Create and configure all the resources for Azure AI model inference

Artikel
02/12/2025

Important

Items marked (preview) in this article are currently in public preview. This preview is provided without a service-level agreement, and we don't recommend it for production workloads. Certain features might not be supported or might have constrained capabilities. For more information, see Supplemental Terms of Use for Microsoft Azure Previews.

In this article, you learn how to create the resources required to use Azure AI model inference and consume flagship models from Azure AI model catalog.

Understand the resources

Azure AI model inference is a capability in Azure AI Services resources in Azure. You can create model deployments under the resource to consume their predictions. You can also connect the resource to Azure AI Hubs and Projects in Azure AI Foundry to create intelligent applications if needed. The following picture shows the high level architecture.

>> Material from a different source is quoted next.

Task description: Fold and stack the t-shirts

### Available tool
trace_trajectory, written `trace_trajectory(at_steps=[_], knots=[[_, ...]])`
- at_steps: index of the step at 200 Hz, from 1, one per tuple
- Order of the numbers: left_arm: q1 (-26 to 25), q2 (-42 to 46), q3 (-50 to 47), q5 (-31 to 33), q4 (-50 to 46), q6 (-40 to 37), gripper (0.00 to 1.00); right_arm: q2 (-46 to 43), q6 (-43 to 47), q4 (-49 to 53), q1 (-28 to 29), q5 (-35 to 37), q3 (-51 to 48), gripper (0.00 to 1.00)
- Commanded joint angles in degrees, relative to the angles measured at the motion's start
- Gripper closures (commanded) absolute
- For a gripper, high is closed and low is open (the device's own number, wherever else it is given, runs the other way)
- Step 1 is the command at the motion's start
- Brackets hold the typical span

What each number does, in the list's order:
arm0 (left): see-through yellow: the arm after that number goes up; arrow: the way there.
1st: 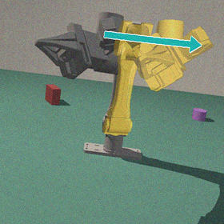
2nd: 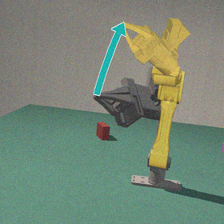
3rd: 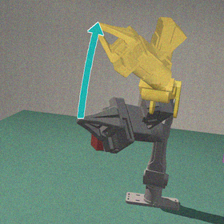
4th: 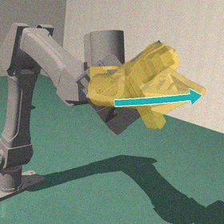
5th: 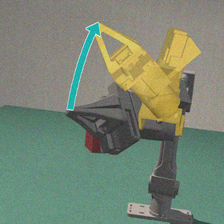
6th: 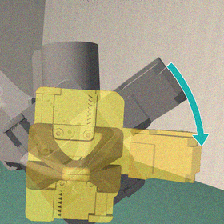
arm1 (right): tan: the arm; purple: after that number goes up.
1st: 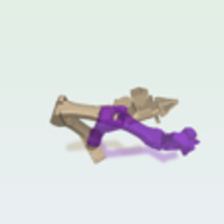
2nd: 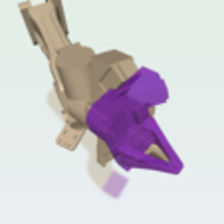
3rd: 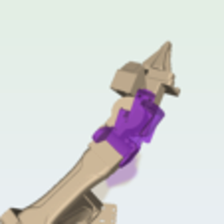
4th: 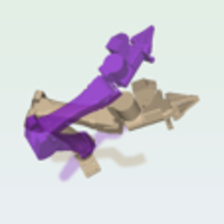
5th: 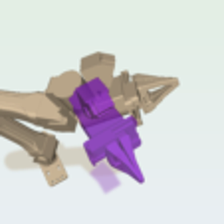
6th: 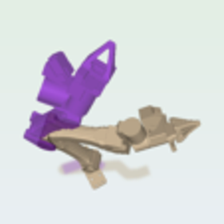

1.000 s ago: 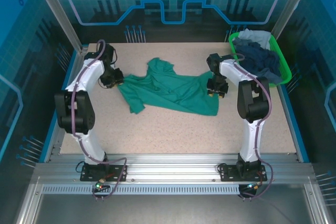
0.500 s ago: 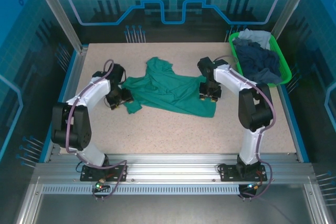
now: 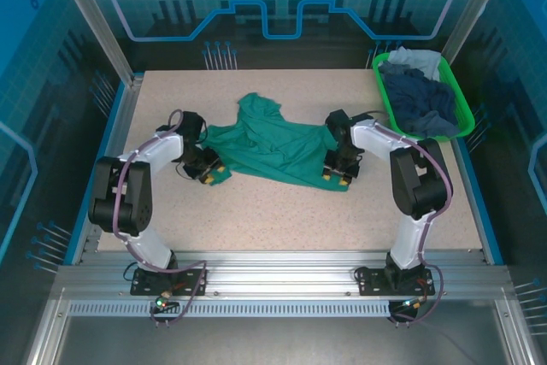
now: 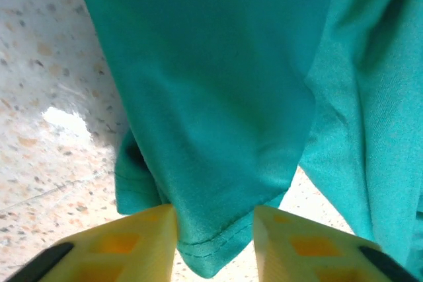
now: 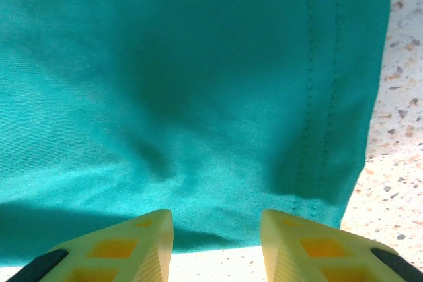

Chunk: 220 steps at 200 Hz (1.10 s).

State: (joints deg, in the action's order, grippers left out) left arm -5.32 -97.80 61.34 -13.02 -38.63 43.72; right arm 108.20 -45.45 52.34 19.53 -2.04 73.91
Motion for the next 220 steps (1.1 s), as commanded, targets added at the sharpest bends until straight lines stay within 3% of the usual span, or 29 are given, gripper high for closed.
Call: trace_trajectory(at_steps=[1,25,61,104,134,194,220], knots=[[-0.65,-1.20,0.63,-1.47,-1.18,0.27,0.73,-2.10,-1.56,0.64,-1.05,-0.42,-1.03,0.59],[-0.65,-1.08,1.05,-0.77,-2.42,-1.01,0.78,-3.68,-2.17,1.10,-1.66,0.36,-2.09,0.59],[-0.65,0.44,1.05,0.63,-2.67,-1.80,1.00,-6.85,-3.74,1.13,-1.82,1.69,-4.73,0.58],[-0.57,6.08,4.25,6.07,-6.57,-3.53,1.00,-13.65,-9.66,-1.02,-2.93,2.01,-10.99,0.55],[-0.23,10.89,6.53,10.63,-7.56,-4.17,1.00,-16.84,-15.57,-7.87,-4.34,-1.27,-15.82,0.51],[0.75,13.64,7.13,10.88,-5.96,-3.03,1.00,-9.46,-19.49,-10.82,-4.14,-5.10,-14.80,0.56],[0.92,15.01,8.04,11.90,-6.40,-2.93,1.00,-6.18,-19.72,-10.69,-4.18,-4.84,-12.87,0.63]])
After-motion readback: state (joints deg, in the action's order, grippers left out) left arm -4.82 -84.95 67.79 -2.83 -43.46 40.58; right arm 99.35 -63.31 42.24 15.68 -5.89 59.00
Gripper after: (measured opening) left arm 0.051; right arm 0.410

Azure AI Services resources don't require AI projects or AI hubs to operate and you can create them to consume flagship models from your applications. However, additional capabilities are available if you deploy an Azure AI project and hub, including playground, or agents.

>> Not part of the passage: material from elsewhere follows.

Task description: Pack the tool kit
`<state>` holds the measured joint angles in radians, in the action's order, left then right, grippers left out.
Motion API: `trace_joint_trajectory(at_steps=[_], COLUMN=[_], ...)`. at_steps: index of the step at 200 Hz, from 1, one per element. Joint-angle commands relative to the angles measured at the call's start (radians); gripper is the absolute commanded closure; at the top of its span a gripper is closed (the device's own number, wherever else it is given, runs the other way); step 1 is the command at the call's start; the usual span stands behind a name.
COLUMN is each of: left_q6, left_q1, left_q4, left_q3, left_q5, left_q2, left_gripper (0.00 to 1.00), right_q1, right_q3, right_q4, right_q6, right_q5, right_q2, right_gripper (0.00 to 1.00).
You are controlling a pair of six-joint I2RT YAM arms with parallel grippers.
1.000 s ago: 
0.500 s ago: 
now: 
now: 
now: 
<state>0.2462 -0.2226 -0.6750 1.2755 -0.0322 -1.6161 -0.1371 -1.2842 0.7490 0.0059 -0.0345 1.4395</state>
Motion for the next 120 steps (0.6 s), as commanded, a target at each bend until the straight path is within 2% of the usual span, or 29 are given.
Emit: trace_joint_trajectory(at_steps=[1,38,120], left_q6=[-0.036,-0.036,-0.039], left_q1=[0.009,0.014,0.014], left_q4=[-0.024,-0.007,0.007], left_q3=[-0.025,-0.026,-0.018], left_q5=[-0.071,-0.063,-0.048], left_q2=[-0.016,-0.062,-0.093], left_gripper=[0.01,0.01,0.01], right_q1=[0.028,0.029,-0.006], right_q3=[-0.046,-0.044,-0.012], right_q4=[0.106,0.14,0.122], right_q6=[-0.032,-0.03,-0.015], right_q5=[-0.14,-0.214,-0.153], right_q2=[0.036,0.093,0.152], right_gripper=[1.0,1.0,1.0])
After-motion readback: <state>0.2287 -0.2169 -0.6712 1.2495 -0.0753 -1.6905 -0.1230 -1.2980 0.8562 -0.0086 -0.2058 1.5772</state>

The tutorial helps you create:

An Azure AI Services resource.
A model deployment for each of the models supported with pay-as-you-go.
(Optionally) An Azure AI project and hub.
(Optionally) A connection between the hub and the models in Azure AI Services.

Prerequisites

To complete this article, you need:

An Azure subscription. If you're using GitHub Models, you can upgrade your experience and create an Azure subscription in the process. Read Upgrade from GitHub Models to Azure AI model inference if that's your case.

Important

Azure AI Foundry portal uses projects and hubs to create Azure AI Services accounts and configure Azure AI model inference. If you don't want to use hubs and projects, you can create the resources using either the Azure CLI, Bicep, or create the Azure AI services resource using the Azure portal.

Create the resources

To create a project with an Azure AI Services account, follow these steps:

Go to Azure AI Foundry portal.
On the landing page, select Create project.
Give the project a name, for example "my-project".
In this tutorial, we create a brand new project under a new AI hub, hence, select Create new hub.
Give the hub a name, for example "my-hub" and select Next.
The wizard updates with details about the resources that are going to be created. Select Azure resources to be created to see the details.

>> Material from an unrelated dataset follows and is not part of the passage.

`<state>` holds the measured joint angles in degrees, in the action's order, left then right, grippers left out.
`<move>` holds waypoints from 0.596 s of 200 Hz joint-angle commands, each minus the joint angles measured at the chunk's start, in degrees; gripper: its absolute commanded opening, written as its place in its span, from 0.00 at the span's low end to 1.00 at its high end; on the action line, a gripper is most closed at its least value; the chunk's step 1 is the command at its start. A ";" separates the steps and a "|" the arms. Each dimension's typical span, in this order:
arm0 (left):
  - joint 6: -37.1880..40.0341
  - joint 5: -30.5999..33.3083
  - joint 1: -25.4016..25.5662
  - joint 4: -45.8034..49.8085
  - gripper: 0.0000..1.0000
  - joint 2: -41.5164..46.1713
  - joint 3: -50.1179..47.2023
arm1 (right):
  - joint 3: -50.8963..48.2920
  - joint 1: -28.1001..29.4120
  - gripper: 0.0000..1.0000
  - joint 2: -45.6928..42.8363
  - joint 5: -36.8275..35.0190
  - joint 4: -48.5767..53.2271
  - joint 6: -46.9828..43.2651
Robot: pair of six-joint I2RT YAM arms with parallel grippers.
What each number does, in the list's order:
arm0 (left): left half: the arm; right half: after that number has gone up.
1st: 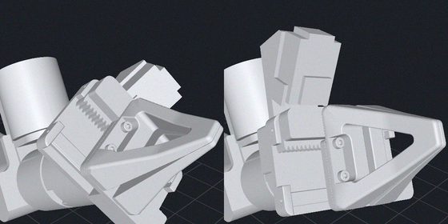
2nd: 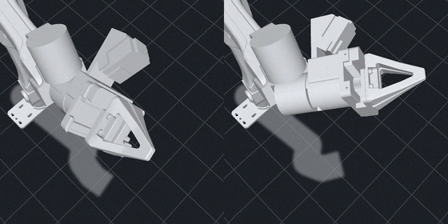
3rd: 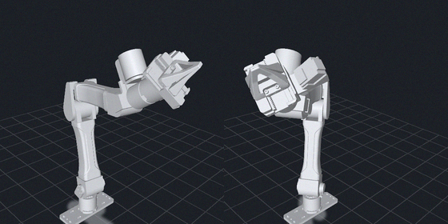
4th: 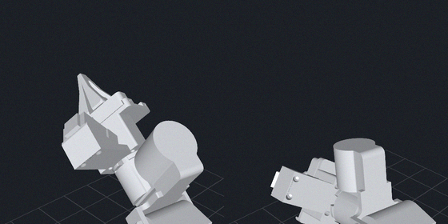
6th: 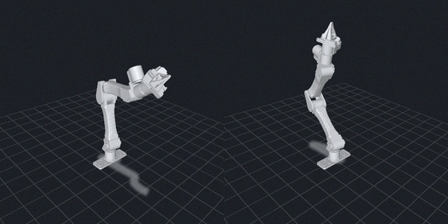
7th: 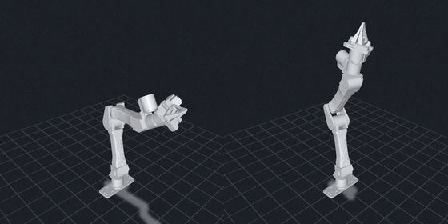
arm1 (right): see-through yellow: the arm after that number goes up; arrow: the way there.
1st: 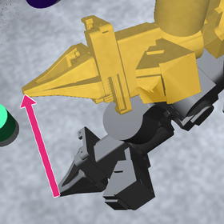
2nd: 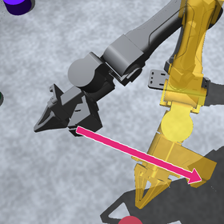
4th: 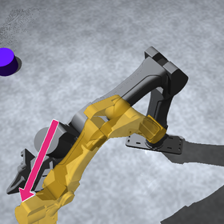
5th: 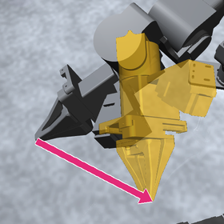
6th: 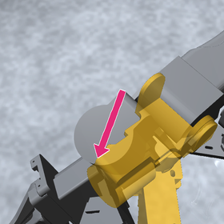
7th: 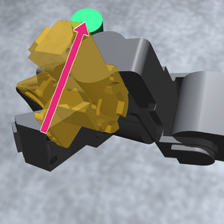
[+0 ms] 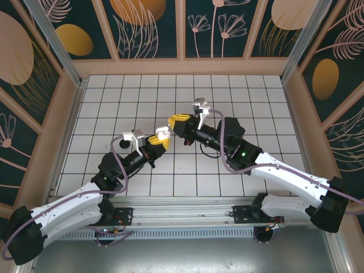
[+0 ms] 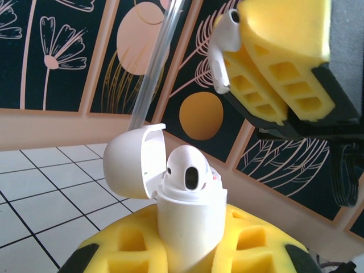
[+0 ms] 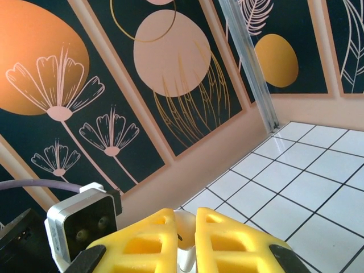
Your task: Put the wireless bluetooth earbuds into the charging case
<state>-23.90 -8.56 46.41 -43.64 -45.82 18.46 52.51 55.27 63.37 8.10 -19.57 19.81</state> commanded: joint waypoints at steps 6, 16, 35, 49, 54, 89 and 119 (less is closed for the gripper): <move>-1.43 2.21 -0.01 -0.73 0.00 -0.14 1.84 | -1.10 1.14 0.11 0.16 0.71 -1.91 -1.21; -1.53 2.24 -0.03 -0.96 0.00 -0.31 1.86 | -1.06 1.41 0.11 0.37 0.26 -1.23 -1.60; -1.59 2.05 -0.02 -1.10 0.00 -0.58 2.10 | -0.42 1.90 0.11 1.20 -0.32 -0.26 -2.86; -1.76 1.85 -0.03 -1.19 0.00 -0.75 2.28 | 0.40 2.42 0.11 1.97 -0.70 0.76 -3.80; -1.81 1.85 -0.10 -1.19 0.00 -0.76 2.41 | 0.68 2.59 0.11 2.30 -0.92 1.07 -4.17; -2.03 1.79 -0.02 -0.24 0.00 -0.68 3.07 | 1.53 3.36 0.11 3.87 -2.03 2.69 -5.57; -2.12 1.68 -0.01 0.30 0.00 -0.19 3.13 | 1.37 3.36 0.11 3.85 -2.95 2.93 -5.87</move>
<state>-25.21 -6.96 46.41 -41.87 -46.68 19.22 52.47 58.08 66.83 6.22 -17.61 15.29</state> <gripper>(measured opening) 0.105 0.112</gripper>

You can see that the following resources are created:

Property	Description
Resource group	The main container for all the resources in Azure. This helps get resources that work together organized. It also helps to have a scope for the costs associated with the entire project.
Location	The region of the resources that you're creating.
Hub	The main container for AI projects in Azure AI Foundry. Hubs promote collaboration and allow you to store information for your projects.
AI Services	The resource enabling access to the flagship models in Azure AI model catalog. In this tutorial, a new account is created, but Azure AI services resources can be shared across multiple hubs and projects. Hubs use a connection to the resource to have access to the model deployments available there. To learn how, you can create connections between projects and Azure AI Services to consume Azure AI model inference you can read Connect your AI project.

Select Create. The resources creation process starts.
Once completed, your project is ready to be configured.
Azure AI model inference is a Preview feature that needs to be turned on in Azure AI Foundry. At the top navigation bar, over the right corner, select the Preview features icon. A contextual blade shows up at the right of the screen.
Turn the feature Deploy models to Azure AI model inference service on.
Close the panel.
To use Azure AI model inference, you need to add model deployments to your Azure AI services account.

Next steps

Add and configure models

Important

You can decide and configure which models are available for inference in the inference endpoint. When a given model is configured, you can then generate predictions from it by indicating its model name or deployment name on your requests. No further changes are required in your code to use it.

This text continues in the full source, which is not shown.